Many kinds of solids (e.g., biomass, thermoplastic and coal) thermally decompose according to similar types of kinetic pathways. They usually include a first step giving rise to more or less stable solid or liquid species followed by competitive reactions with formation of the final products (solids, vapours, and/or gases). In order to be extended to several types of solids, the present pyrolysis model relies on an original dimensionless Lagrangian approach. Mathematical equations of mass and heat balances are written in the assumptions that non-volatiles products form distinct layers which are separated by each other by moving interfaces that propagate towards the inner parts of the sample.
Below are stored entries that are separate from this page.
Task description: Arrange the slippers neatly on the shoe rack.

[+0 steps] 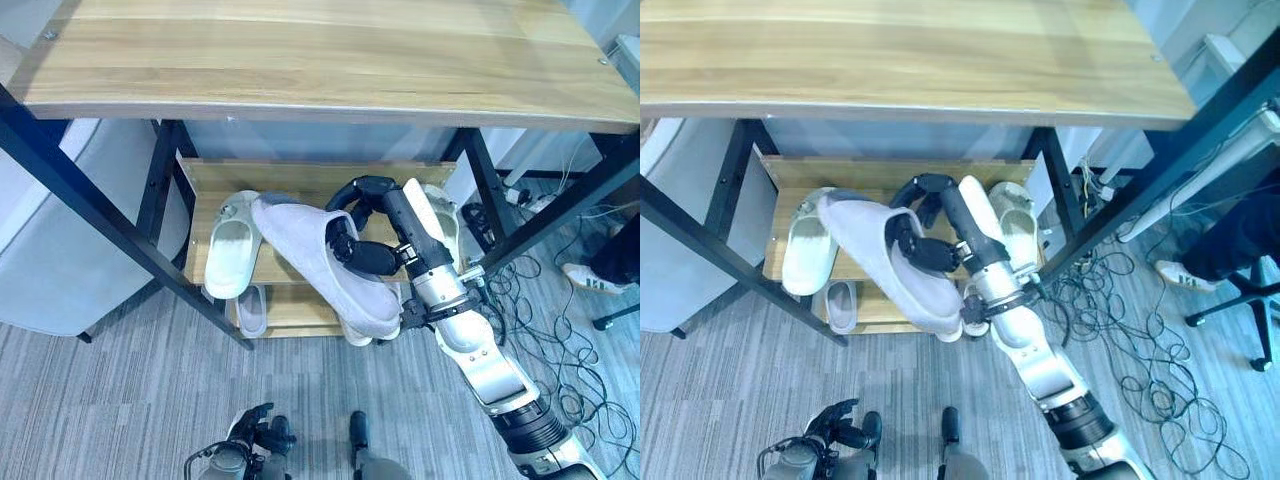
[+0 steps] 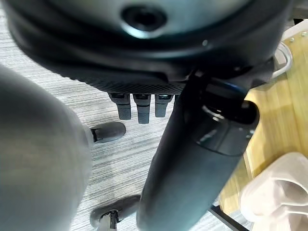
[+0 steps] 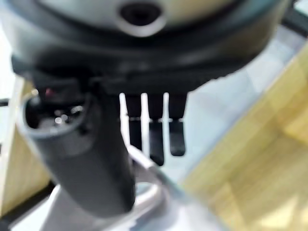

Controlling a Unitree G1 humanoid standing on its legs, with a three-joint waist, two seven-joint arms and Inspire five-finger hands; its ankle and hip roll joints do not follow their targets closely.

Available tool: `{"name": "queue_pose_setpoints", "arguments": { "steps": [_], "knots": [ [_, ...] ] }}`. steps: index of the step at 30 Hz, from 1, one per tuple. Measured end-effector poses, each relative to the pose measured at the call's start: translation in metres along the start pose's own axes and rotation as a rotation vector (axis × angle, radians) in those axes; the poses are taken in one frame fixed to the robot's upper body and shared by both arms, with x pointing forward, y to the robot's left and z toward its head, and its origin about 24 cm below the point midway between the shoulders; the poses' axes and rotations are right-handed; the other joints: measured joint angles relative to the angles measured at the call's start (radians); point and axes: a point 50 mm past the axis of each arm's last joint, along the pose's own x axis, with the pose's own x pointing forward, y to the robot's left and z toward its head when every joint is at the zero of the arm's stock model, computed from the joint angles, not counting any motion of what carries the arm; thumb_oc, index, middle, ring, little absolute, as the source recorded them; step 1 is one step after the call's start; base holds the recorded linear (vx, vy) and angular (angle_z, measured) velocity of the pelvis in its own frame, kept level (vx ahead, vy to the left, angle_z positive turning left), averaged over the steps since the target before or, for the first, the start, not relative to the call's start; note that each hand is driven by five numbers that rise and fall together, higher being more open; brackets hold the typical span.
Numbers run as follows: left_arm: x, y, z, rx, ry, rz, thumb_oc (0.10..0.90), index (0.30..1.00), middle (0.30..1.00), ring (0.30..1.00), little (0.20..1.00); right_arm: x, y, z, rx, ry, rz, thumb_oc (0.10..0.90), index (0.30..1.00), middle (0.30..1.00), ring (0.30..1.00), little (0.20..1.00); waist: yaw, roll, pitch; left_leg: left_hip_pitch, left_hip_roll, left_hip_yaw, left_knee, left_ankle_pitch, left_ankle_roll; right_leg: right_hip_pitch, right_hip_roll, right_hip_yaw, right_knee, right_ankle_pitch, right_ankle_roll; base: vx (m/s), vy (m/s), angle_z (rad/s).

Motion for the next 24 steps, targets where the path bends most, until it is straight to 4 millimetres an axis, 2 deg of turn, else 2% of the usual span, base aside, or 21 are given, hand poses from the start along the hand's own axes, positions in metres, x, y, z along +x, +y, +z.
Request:
{"name": "queue_pose_setpoints", "arguments": {
  "steps": [1,3,5,7,8,10,11,12,13,14,15,16,17,18,19,23,24],
  "knots": [
    [0.001,0.0,0.004,0.0,-0.013,-0.001,0.8,0.9,0.9,0.9,0.9,0.001,0.001,0.001,0.004,-0.003,0.01,0.4,0.3,0.3,0.3,0.3,0.001,0.005,0.016,-0.009,0.002,-0.001,0.014,-0.001,0.0,-0.005,0.002,-0.002,0.008,0.001,-0.002,-0.09,-0.042,0.07],
    [0.003,0.001,0.02,0.002,-0.072,0.001,0.8,0.9,0.9,0.9,0.9,0.006,0.002,0.008,0.026,-0.04,0.02,0.4,0.3,0.3,0.3,0.3,-0.004,0.016,0.07,-0.085,0.011,-0.015,0.134,-0.044,-0.008,-0.063,0.006,-0.011,0.103,-0.034,-0.014,-0.08,-0.033,0.12],
    [0.005,0.004,0.041,0.007,-0.141,0.004,0.8,0.9,0.9,0.9,0.9,0.012,-0.001,0.016,0.048,-0.078,0.017,0.4,0.3,0.3,0.3,0.3,0.0,0.024,0.126,-0.188,0.023,-0.03,0.276,-0.093,-0.007,-0.161,0.009,-0.015,0.243,-0.091,-0.035,-0.09,-0.04,0.12],
    [0.005,0.01,0.062,0.011,-0.228,0.017,0.8,0.9,0.9,0.9,0.9,0.019,-0.001,0.031,0.082,-0.144,0.027,0.4,0.3,0.3,0.3,0.3,-0.002,0.028,0.185,-0.276,0.025,-0.038,0.4,-0.129,-0.005,-0.257,0.008,-0.012,0.38,-0.134,-0.037,-0.13,-0.032,0.05],
    [0.004,0.017,0.074,-0.001,-0.274,0.031,0.8,0.9,0.9,0.9,0.9,0.022,0.0,0.041,0.09,-0.191,0.039,0.4,0.3,0.3,0.3,0.3,-0.004,0.033,0.213,-0.339,0.028,-0.039,0.491,-0.154,-0.001,-0.316,0.008,-0.013,0.472,-0.158,-0.032,-0.13,-0.023,-0.01],
    [-0.003,0.032,0.112,-0.015,-0.417,0.056,0.8,0.9,0.9,0.9,0.9,0.029,-0.005,0.068,0.105,-0.314,0.048,0.4,0.3,0.3,0.3,0.3,0.0,0.038,0.291,-0.511,0.037,-0.066,0.773,-0.263,0.004,-0.483,0.009,-0.014,0.751,-0.271,-0.049,-0.09,-0.031,0.08],
    [-0.004,0.036,0.122,-0.015,-0.446,0.063,0.8,0.9,0.9,0.9,0.9,0.029,-0.005,0.07,0.111,-0.325,0.048,0.4,0.3,0.3,0.3,0.3,0.005,0.037,0.303,-0.549,0.04,-0.072,0.83,-0.283,0.007,-0.52,0.01,-0.016,0.813,-0.29,-0.047,-0.09,-0.035,0.11],
    [-0.016,0.052,0.148,-0.026,-0.566,0.096,0.8,0.9,0.9,0.9,0.9,0.03,-0.006,0.083,0.142,-0.388,0.047,0.4,0.3,0.3,0.3,0.3,0.002,0.036,0.306,-0.734,0.041,-0.087,1.07,-0.365,0.0,-0.707,0.009,-0.013,1.065,-0.375,-0.053,-0.06,-0.005,0.04],
    [-0.02,0.063,0.174,-0.047,-0.631,0.138,0.8,0.9,0.9,0.9,0.9,0.032,-0.007,0.087,0.136,-0.405,0.053,0.4,0.3,0.3,0.3,0.3,0.003,0.04,0.333,-0.817,0.044,-0.097,1.137,-0.369,-0.001,-0.787,0.009,-0.015,1.127,-0.381,-0.065,-0.1,-0.002,-0.05],
    [-0.02,0.064,0.172,-0.054,-0.628,0.139,0.8,0.9,0.9,0.9,0.9,0.033,-0.001,0.086,0.152,-0.398,0.08,0.4,0.3,0.3,0.3,0.3,0.002,0.05,0.322,-0.85,0.045,-0.105,1.174,-0.381,0.001,-0.82,0.015,-0.017,1.191,-0.397,-0.055,-0.19,0.01,-0.11],
    [-0.032,0.068,0.193,-0.047,-0.717,0.143,0.8,0.9,0.9,0.9,0.9,0.039,-0.006,0.102,0.136,-0.491,0.096,0.4,0.3,0.3,0.3,0.3,0.005,0.069,0.323,-0.972,0.047,-0.11,1.332,-0.41,0.002,-0.935,0.008,-0.007,1.358,-0.468,-0.065,-0.22,0.012,-0.08],
    [-0.04,0.07,0.202,-0.046,-0.771,0.15,0.8,0.9,0.9,0.9,0.9,0.042,-0.011,0.109,0.087,-0.549,0.116,0.4,0.3,0.3,0.3,0.3,-0.002,0.088,0.314,-1.053,0.043,-0.127,1.386,-0.423,0.013,-1.005,0.006,-0.019,1.4,-0.475,-0.067,-0.17,0.02,-0.1],
    [-0.05,0.071,0.215,-0.052,-0.84,0.144,0.8,0.9,0.9,0.9,0.9,0.047,-0.02,0.111,-0.004,-0.564,0.139,0.4,0.3,0.3,0.3,0.3,0.017,0.093,0.319,-1.124,0.041,-0.131,1.436,-0.418,0.018,-1.08,0.006,-0.019,1.45,-0.469,-0.077,-0.06,0.016,-0.09],
    [-0.054,0.073,0.221,-0.05,-0.869,0.143,0.8,0.9,0.9,0.9,0.9,0.054,-0.028,0.099,-0.074,-0.508,0.148,0.4,0.3,0.3,0.3,0.3,0.026,0.101,0.328,-1.162,0.04,-0.135,1.473,-0.42,0.012,-1.119,0.005,-0.015,1.49,-0.469,-0.078,-0.06,0.028,-0.09],
    [-0.056,0.075,0.224,-0.073,-0.884,0.151,0.8,0.9,0.9,0.9,0.9,0.065,-0.033,0.078,-0.125,-0.408,0.145,0.4,0.3,0.3,0.3,0.3,0.026,0.106,0.332,-1.195,0.04,-0.136,1.501,-0.422,0.011,-1.152,0.006,-0.01,1.52,-0.47,-0.077,-0.06,0.031,-0.01],
    [-0.071,0.078,0.237,-0.082,-0.973,0.139,0.8,0.9,0.9,0.9,0.9,0.085,-0.055,0.046,-0.299,-0.241,0.147,0.4,0.3,0.3,0.3,0.3,0.034,0.111,0.333,-1.281,0.037,-0.135,1.601,-0.427,0.006,-1.245,0.005,0.008,1.625,-0.482,-0.085,-0.01,0.019,-0.01],
    [-0.074,0.081,0.241,-0.091,-0.997,0.143,0.8,0.9,0.9,0.9,0.9,0.09,-0.064,0.037,-0.319,-0.19,0.105,0.4,0.3,0.3,0.3,0.3,0.036,0.122,0.343,-1.32,0.035,-0.139,1.637,-0.434,-0.007,-1.282,0.008,0.01,1.662,-0.49,-0.074,0.04,0.04,-0.01]
  ]
}}
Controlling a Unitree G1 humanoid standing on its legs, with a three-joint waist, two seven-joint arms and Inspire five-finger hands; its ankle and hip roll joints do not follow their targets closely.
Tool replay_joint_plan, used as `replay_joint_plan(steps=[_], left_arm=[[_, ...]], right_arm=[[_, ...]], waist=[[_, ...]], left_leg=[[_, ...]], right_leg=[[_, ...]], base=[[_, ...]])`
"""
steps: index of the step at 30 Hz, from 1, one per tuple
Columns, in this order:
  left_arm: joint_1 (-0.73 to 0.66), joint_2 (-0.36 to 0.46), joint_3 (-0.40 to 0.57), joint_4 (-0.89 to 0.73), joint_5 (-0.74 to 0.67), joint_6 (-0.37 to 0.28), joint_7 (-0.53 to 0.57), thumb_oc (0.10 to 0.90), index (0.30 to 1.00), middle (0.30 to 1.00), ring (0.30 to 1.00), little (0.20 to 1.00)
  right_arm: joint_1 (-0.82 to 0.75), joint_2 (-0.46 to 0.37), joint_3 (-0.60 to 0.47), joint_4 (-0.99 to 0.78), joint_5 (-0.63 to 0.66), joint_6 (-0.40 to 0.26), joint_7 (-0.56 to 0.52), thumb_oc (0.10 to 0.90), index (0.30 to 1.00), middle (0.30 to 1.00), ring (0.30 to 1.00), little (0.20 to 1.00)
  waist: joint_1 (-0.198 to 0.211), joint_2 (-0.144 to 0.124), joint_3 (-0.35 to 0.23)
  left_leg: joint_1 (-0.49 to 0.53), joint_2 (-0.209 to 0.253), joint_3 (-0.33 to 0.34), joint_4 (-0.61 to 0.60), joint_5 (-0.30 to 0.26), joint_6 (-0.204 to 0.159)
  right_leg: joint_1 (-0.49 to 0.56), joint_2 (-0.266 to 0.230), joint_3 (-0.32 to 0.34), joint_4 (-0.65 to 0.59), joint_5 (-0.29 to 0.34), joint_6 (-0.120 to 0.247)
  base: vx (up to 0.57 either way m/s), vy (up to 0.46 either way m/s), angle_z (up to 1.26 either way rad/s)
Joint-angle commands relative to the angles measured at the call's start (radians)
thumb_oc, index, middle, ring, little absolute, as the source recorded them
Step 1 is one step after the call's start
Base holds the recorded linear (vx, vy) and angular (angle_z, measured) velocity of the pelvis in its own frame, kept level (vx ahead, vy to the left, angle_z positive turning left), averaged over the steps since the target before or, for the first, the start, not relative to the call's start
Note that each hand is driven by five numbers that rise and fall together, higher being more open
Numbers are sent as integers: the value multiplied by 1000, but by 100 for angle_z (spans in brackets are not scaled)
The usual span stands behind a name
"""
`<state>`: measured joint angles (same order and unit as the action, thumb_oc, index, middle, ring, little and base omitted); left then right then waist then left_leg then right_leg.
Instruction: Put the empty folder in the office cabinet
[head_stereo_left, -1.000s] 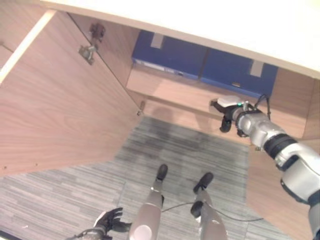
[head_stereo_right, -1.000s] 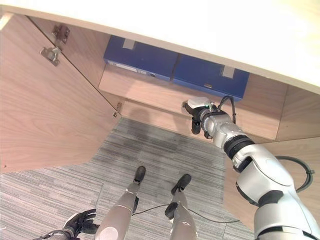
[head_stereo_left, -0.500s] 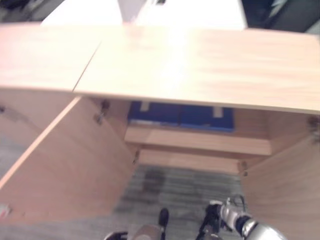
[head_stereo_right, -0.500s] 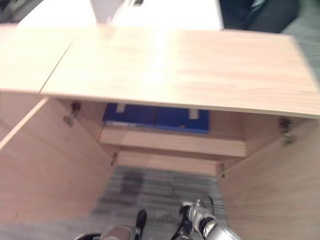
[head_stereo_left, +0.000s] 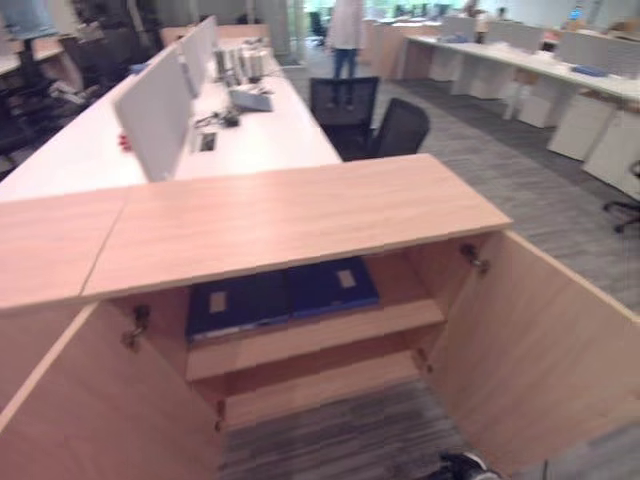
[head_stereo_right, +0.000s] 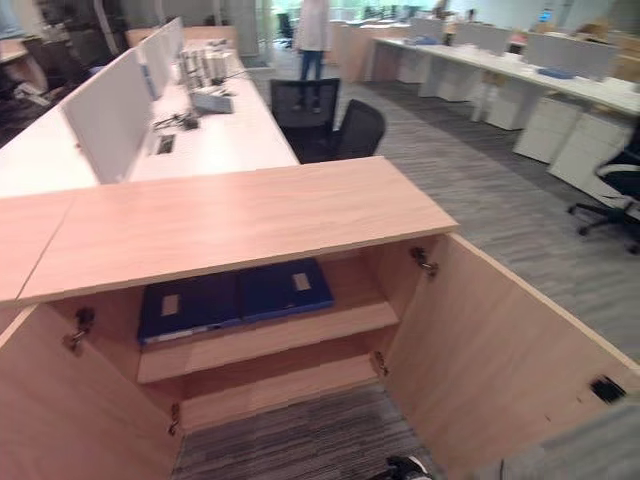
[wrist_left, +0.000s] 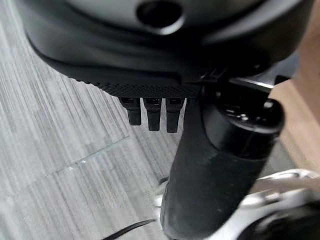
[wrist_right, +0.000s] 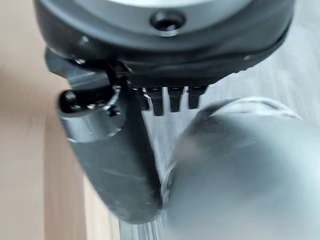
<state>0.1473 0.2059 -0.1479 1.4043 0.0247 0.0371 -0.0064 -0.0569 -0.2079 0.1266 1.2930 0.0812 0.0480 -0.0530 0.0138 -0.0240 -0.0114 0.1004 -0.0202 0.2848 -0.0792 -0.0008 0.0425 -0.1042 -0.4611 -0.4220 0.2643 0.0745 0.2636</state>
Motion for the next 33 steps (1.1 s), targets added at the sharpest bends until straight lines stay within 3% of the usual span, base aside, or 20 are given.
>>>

The conditions required to apply this Lagrangian approach to solid thermal decomposition are discussed. The time evolution of pyrolysis products and sample internal temperature profiles are obtained by numerical solving of equations written in a reduced form. The first results of simulations performed in a large range of dimensionless parameters values (thermal Thiele, Biot and thermicity criteria) are reported. It is pointed out that variations of reduced masses as a function of reduced time significantly depend on operating conditions (particularly thermal Thiele and Biot numbers). The results of the model are finally compared to experimental data reported in the literature for cellulose fast pyrolysis. The agreement is quite good considering the uncertainties with which the physicochemical parameters are known from the literature.